DIGTALPOS.com, Samarinda – Program Beasiswa Kaltim Tuntas (BKT) yang selama ini menjadi salah satu andalan Pemprov Kaltim dalam mendukung pendidikan putra-putri daerah, kini mendapat sorotan tajam. Badan Pemeriksa Keuangan (BPK) RI menemukan sejumlah kejanggalan dalam pengelolaan program tersebut.
Di antara temuan BPK adalah tidak terserapnya anggaran hingga mencapai Rp3,5 miliar serta penyaluran beasiswa kepada penerima yang tidak memenuhi kriteria. Temuan ini memicu perhatian serius dari DPRD Kalimantan Timur.
Anggota Komisi V DPRD Kaltim, Agus Aras, menilai bahwa persoalan tersebut menunjukkan lemahnya sistem pengawasan dan perlu segera dilakukan pembenahan, terlebih menjelang pelaksanaan program pengganti BKT, yakni Gratispol.
“Dalam penyampaian laporan BPK, disebutkan bahwa ada sisa anggaran Beasiswa Kaltim Tuntas sebesar Rp3,5 miliar yang tidak terserap, dan juga ditemukan penyaluran beasiswa kepada siswa yang tidak sesuai kriteria,” ujar Agus usai Rapat Paripurna ke-14 DPRD Kaltim, Jumat (23/5/2025).

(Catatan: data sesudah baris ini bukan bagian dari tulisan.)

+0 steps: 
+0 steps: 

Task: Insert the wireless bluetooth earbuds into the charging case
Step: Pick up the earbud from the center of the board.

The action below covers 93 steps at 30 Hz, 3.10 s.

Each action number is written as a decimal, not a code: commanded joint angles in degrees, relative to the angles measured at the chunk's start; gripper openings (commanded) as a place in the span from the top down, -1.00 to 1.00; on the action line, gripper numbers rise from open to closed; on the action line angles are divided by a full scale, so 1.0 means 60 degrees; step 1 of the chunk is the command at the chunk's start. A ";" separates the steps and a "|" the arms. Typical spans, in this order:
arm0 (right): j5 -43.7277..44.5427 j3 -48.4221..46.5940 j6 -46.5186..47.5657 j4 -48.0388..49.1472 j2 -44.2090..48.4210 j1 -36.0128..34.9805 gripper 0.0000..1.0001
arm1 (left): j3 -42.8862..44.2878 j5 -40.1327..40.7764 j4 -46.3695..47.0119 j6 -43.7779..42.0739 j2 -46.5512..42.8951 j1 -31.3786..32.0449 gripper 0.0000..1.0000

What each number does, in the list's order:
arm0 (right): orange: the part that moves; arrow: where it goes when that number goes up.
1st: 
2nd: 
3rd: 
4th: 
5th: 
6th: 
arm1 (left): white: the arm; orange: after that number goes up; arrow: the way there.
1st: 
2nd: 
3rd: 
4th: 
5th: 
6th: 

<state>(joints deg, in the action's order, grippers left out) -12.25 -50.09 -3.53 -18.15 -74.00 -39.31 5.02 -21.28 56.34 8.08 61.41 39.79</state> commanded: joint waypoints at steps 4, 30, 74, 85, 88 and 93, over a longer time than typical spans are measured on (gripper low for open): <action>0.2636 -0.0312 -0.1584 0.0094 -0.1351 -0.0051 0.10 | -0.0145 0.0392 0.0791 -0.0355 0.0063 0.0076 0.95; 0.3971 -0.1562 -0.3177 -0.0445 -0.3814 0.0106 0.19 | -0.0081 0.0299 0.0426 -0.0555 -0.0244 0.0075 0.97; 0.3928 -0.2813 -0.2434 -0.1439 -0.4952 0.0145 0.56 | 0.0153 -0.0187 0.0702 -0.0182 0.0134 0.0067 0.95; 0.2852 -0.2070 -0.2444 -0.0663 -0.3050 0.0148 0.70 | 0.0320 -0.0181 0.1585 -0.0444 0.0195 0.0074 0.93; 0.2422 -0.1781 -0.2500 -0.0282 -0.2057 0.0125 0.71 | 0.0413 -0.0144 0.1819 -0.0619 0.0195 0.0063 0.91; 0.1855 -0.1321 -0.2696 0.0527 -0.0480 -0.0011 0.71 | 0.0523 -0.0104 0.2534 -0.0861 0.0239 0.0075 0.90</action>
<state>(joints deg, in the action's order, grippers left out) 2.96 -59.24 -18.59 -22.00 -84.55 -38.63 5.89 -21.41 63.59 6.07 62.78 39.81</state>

Meskipun Pemprov Kaltim kembali meraih opini Wajar Tanpa Pengecualian (WTP) untuk ke-12 kalinya, Agus menekankan bahwa capaian tersebut tidak boleh menutupi adanya 27 temuan dan 63 rekomendasi dari BPK yang wajib ditindaklanjuti.
“Kita tentu mengapresiasi capaian WTP. Namun, temuan BPK harus dijadikan peringatan serius. Tugas DPRD adalah memastikan program berjalan tepat sasaran dan sesuai aturan,” tegasnya.
Ia juga menyoroti lemahnya proses seleksi dan validasi penerima manfaat dalam program BKT, yang berujung pada penyaluran dana kepada pihak yang tidak berhak.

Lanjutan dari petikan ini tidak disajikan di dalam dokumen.